Reporting on KPI metrics is only one part of the solution - improvement comes from the action taken on the information provided by these metrics. To drive improvement in this phase, action clearly needs to be taken. ‘Bad actors’ can range from faulty transmitters to inadequate on/off delays, leading to repeat offenders and those chattering alarms. These provide unnecessary ‘noise’ and ‘fog’ for the operator.
We can start the improvement plan by simply identifying the top three alarms each week, engage with Maintenance and Operations to have these problems addressed and then build this weekly process into the workflow of the organisation to provide ownership and continued delivery of the improvement plan. With this process, it is possible to achieve an 80% reduction in overall alarms.
Alarm rationalisation
Alarm rationalisation is misunderstood throughout the industry. Effective alarm rationalisation can only take place once the ‘noise’ that is caused by nuisance alarms has been eliminated. It is not about reducing the number of alarms, but rather more about the quality of them. This means we need to confirm the design of the alarm is correct in the first place.
The process involves analysing each alarm and looking at its cause, potential consequences and any corrective actions that are required. If there is no operator action that needs to be taken, it is not an alarm. In some cases, operator alerts may be beneficial; however, evaluating the need for each is recommended otherwise alerts may become a nuisance also.
Alarm rationalisation will include review and approval changes from phase two - these include grouping, cloning and a tag-by-tag review, as well as addressing standing alarms and operating modes, alarm priorities and so on. This should lead to an end-of-assessment review, summary and training, highlighting the changes made and reasons for them.
Essentially, we need to determine if the plant alarms have the correct priority, whether operators know what to do and what the actions associated with each alarm are. The purpose of priority is to indicate to the operator which alarm to respond to first when one or more alarms ring in at the same time. This should also follow the guidelines set out in an alarm system design document - the alarm philosophy document (APD).
Consequences and response time will be site specific and detailed in an APD. The APD should dictate that the change management process is followed and the knowledge of the rationalisation exercise is captured. If the consequence of the alarm is severe and the time the operator has to respond is less than two minutes, the alarm priority will most likely be critical. Those with minor consequences and a response time of greater than 30 minutes will be of a lower priority.

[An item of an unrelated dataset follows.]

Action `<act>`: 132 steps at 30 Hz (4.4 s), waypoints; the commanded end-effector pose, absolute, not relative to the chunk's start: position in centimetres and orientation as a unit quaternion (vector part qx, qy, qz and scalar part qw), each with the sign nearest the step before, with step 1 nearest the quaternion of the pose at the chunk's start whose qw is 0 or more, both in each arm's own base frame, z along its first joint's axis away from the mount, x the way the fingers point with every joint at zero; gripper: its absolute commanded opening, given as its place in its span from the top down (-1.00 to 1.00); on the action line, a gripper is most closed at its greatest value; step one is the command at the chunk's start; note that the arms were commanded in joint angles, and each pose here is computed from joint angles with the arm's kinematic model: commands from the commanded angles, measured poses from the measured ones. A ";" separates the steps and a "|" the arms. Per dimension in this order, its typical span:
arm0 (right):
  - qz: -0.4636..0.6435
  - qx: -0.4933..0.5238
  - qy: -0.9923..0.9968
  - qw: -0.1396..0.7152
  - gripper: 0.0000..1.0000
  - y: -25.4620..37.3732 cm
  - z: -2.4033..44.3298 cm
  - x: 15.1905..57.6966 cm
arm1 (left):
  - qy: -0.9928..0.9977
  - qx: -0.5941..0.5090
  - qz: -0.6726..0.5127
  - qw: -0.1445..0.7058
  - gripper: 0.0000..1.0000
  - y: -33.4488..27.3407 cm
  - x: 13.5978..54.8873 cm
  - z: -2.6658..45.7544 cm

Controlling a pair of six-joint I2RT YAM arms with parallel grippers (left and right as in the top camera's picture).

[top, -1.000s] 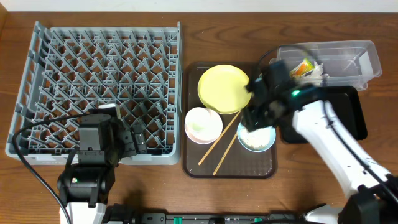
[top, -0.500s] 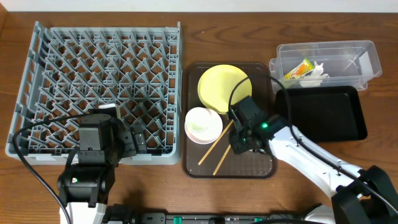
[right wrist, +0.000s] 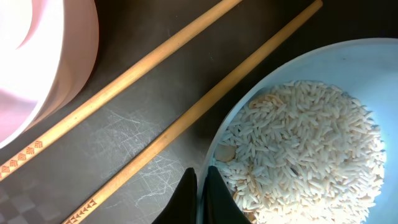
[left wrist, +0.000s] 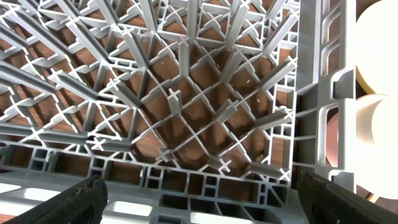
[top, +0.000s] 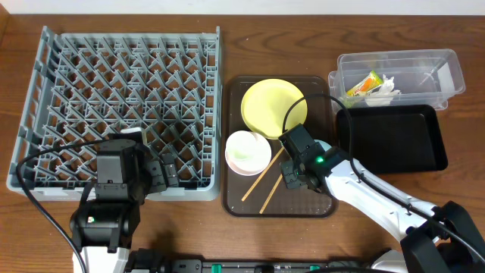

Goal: Sort waste into correct bins and load items into the dishwasher rack
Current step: 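Grasp the rim of the light-blue rice bowl with the right gripper, then tip the blue bowl over the black tray to pour out the rice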

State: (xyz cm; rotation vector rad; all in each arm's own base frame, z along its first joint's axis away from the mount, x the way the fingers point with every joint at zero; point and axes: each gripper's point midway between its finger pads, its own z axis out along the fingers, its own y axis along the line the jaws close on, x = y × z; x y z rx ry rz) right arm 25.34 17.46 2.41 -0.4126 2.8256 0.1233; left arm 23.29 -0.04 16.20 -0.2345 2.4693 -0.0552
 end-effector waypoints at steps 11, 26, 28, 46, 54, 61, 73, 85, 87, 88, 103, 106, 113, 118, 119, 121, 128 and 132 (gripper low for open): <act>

Most importantly, operations need to be rationalised prior to implementation for any additional alarms installed due to new equipment, otherwise all the effort in this phase of the alarm management improvement program will be lost.
Conclusion
Alarm identification, elimination of bad actors and alarm rationalisation will have a positive impact on the alarm rate and improve the overall performance of the alarm system. Software tools are key enablers to managing, monitoring and maintaining the alarm system. Using the tools continuously will guarantee long-term success of the alarm system and an improvement in the operators’ reactions to alarms.